Labor Secretary Alexander Acosta's role in the 2008 plea deal for billionaire pedophile Jeffrey Epstein just keeps getting more and more vile. The latest reporting from the Washington Post reveals that despite the fact that the probe flagged 40 underaged victims of Epstein, including a 14-year-old who first alerted police, prosecutors chose an older victim for solicitation charge, allowing Epstein to avoid being registered as a sex offender.
"They were cutting a plea deal. It wasn't a prosecution," said attorney Spencer Kuvin, who represented the 14-year-old girl who alerted police. "They had a grab bag of 40 girls to choose from." They chose a girl who was 16 at the time Epstein got his hands on her. That meant he didn't have to register as a sex offender in New Mexico, where he has a 7,600-acre property called Zorro Ranch, or in more than half of the other states in the country that set the age of consent at 16. Kuvin as well as some of the attorneys of the other alleged victims are attempting to void that non-prosecution plea deal. A side-effect of that would be the loss of immunity to potential co-conspirators.

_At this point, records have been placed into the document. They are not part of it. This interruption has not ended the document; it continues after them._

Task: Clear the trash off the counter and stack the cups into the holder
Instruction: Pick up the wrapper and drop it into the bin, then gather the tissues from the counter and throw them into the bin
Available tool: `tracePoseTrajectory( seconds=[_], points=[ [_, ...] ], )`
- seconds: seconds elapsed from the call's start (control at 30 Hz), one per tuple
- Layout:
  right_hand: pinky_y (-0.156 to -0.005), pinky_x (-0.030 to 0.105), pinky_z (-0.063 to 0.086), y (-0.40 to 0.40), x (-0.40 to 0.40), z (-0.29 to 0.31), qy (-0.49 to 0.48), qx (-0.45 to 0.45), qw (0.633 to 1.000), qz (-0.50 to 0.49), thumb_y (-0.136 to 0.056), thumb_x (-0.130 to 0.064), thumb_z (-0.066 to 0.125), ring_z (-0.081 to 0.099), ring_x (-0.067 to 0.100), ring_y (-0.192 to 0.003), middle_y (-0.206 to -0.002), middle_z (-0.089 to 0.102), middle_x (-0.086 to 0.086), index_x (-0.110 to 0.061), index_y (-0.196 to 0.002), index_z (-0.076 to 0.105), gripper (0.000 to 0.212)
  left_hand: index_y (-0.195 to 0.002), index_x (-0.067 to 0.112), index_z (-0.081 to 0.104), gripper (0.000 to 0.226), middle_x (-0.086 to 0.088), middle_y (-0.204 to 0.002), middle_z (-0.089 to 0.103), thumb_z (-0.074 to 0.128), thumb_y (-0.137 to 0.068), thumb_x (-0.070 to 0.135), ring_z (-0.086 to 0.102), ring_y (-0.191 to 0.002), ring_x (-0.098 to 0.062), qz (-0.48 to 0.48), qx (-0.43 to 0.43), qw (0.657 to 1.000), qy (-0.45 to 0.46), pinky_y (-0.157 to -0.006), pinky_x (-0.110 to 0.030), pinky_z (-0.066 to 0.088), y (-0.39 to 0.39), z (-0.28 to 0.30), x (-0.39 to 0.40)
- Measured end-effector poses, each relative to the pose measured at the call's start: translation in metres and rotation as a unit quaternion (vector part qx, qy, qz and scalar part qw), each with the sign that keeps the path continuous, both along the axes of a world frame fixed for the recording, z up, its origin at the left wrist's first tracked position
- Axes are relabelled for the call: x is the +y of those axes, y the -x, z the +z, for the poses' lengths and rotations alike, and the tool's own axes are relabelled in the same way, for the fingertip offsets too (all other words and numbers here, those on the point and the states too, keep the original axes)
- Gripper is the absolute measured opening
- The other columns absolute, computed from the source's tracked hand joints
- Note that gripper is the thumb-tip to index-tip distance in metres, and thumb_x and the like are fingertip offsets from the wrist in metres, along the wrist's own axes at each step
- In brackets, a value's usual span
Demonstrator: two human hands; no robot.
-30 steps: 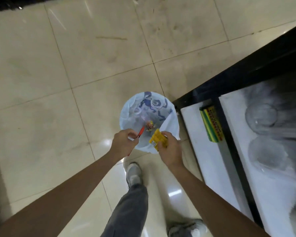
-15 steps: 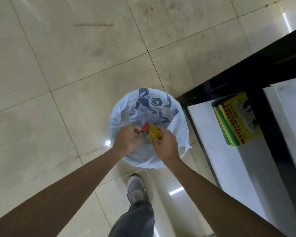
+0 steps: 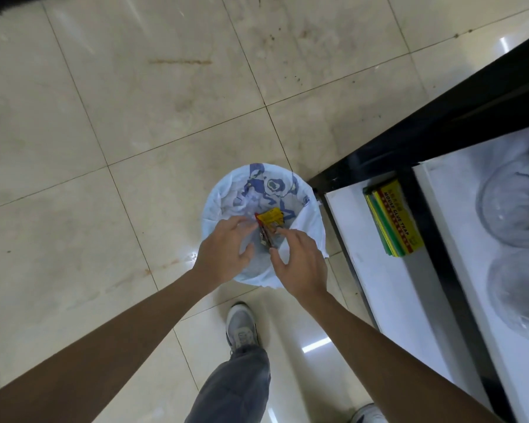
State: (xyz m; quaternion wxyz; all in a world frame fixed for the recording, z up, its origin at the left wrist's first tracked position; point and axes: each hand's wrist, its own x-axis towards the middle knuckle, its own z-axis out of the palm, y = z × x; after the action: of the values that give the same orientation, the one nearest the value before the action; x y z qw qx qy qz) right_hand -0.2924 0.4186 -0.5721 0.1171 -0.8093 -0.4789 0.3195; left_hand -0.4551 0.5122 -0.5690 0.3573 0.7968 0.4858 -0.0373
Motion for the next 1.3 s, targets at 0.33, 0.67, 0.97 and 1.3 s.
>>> tracePoseTrajectory(
  seconds=[0.33,0.67,0.97,1.3],
  points=[
    [-0.109,0.042,0.049,-0.002,-0.021,0.122,-0.001,-0.014,1.0,0.024,-0.097,-0.041,0.064,0.053,0.021,-0.137,-0.148,0.057,0.002,-0.023,-0.142,0.057,0.049,-0.127,0.014,0.07,0.047,-0.005,-0.136,0.065,0.078,-0.081,0.02,0.065,-0.118,-0.031,-0.035,-0.011,0.997,-0.064,-0.071,-0.04,0.06,0.022,0.13,-0.034],
    [-0.109,0.043,0.048,-0.002,-0.063,0.27,-0.078,-0.026,0.997,-0.006,-0.098,-0.041,0.063,0.051,0.023,-0.14,-0.149,0.057,0.004,-0.022,-0.141,0.058,0.048,-0.132,0.017,0.066,0.05,-0.006,-0.135,0.065,0.047,-0.089,0.036,0.064,-0.117,-0.03,-0.079,-0.033,0.988,-0.132,-0.072,-0.039,0.06,0.023,0.281,-0.06],
    [-0.106,0.046,0.051,-0.008,-0.125,0.39,-0.16,-0.088,0.979,-0.089,-0.09,-0.045,0.073,0.057,0.026,-0.134,-0.138,0.064,0.004,-0.019,-0.134,0.064,0.052,-0.129,0.019,0.068,0.043,-0.004,-0.133,0.065,0.055,-0.091,0.032,0.056,-0.121,-0.027,-0.118,-0.106,0.97,-0.186,-0.088,-0.038,0.054,0.0,0.387,-0.106],
    [-0.11,0.043,0.048,-0.023,-0.241,0.472,-0.238,-0.114,0.954,-0.144,-0.095,-0.037,0.068,0.052,0.018,-0.139,-0.144,0.059,-0.003,-0.027,-0.137,0.059,0.045,-0.135,0.024,0.063,0.043,0.005,-0.141,0.059,0.054,-0.094,0.035,0.052,-0.128,-0.025,-0.131,-0.185,0.954,-0.198,-0.106,-0.046,0.046,-0.042,0.48,-0.199]
  ],
)
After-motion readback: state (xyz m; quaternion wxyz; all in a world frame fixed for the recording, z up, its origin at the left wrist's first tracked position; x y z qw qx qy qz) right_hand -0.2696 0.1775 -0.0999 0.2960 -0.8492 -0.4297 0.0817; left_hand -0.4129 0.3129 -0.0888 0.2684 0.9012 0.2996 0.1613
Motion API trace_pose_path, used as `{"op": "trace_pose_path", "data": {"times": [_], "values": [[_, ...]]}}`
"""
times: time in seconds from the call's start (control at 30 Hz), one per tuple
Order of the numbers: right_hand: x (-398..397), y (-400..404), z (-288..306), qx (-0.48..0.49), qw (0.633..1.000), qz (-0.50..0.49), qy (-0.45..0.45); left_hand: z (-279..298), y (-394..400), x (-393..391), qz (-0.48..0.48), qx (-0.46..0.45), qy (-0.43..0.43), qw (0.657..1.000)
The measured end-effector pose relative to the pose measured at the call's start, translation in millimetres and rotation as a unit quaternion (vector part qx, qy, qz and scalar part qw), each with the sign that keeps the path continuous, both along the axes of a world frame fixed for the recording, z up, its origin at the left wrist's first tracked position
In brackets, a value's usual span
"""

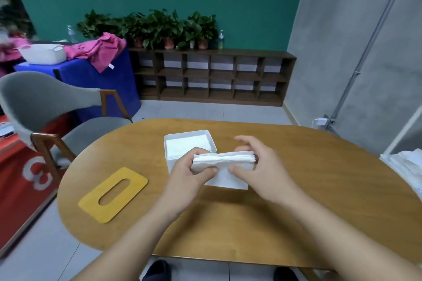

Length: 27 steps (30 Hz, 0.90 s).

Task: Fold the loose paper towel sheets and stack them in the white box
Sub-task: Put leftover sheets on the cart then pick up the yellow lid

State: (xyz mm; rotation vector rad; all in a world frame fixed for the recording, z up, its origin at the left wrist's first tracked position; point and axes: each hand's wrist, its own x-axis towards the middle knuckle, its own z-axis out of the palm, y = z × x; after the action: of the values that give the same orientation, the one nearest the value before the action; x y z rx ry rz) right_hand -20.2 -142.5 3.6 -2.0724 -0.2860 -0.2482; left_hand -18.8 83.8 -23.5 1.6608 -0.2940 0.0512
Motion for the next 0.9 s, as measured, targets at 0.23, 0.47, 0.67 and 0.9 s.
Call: {"op": "trace_pose_path", "data": {"times": [0.23, 0.47, 0.67, 0.9], "values": [[-9.0, 30.7, -76.1, 0.189, 0.976, -0.019, 0.105, -51.1, 2.4, -2.1, 0.049, -0.015, 0.024, 0.998], [-19.3, 42.6, -122.9, 0.178, 0.973, -0.067, 0.128, -92.8, 6.6, -6.7, 0.099, 0.017, 0.040, 0.994], [-21.3, 45.9, -128.6, 0.144, 0.979, -0.057, 0.130, -98.3, 5.9, -4.9, 0.103, -0.009, 0.040, 0.994], [-28.0, 39.5, -126.5, 0.065, 0.982, -0.066, 0.162, -103.1, 10.4, -3.4, 0.079, 0.002, 0.074, 0.994]]}}
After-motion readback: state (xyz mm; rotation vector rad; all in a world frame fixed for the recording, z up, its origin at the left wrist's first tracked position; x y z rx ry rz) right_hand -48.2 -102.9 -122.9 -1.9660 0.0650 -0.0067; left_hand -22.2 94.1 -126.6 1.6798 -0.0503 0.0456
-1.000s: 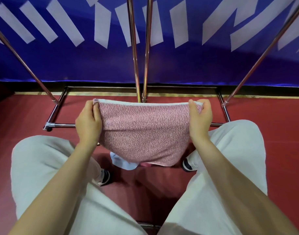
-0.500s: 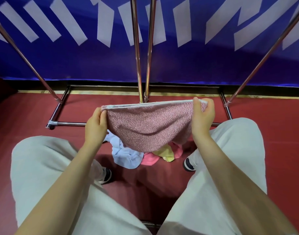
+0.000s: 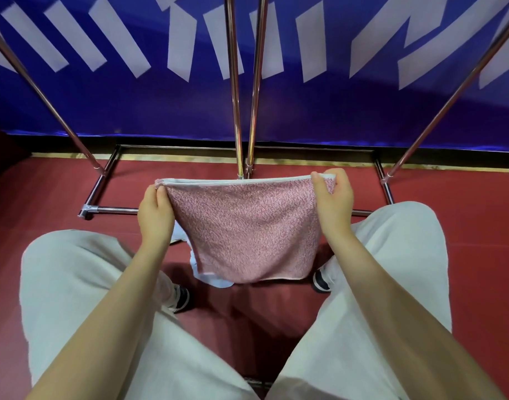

"Society in general is much more punitive and harsh if the victim was 14 versus 17," attorney Zachary Margulis-Ohnuma, told the Post. He wasn't part of the Epstein prosecution, but is working with a New York City Bar Association group studying the registration law. "The collateral consequences, including registration, are much more serious with a younger victim." Epstein ended up serving 13 months in jail on two charges, one involving the minor who was 16. The second didn't refer to a specific victim. That's despite the 40 underaged victims who came forward in this probe and the more than 80 girls and women the Miami Herald has been able to find in its investigations of public records, civil lawsuits, and interviews.
This will add fuel to the fire for House Democrats, some of whom are calling for Acosta's resignation. His department is responsible for overseeing investigations of sex trafficking, among other workplace abuses.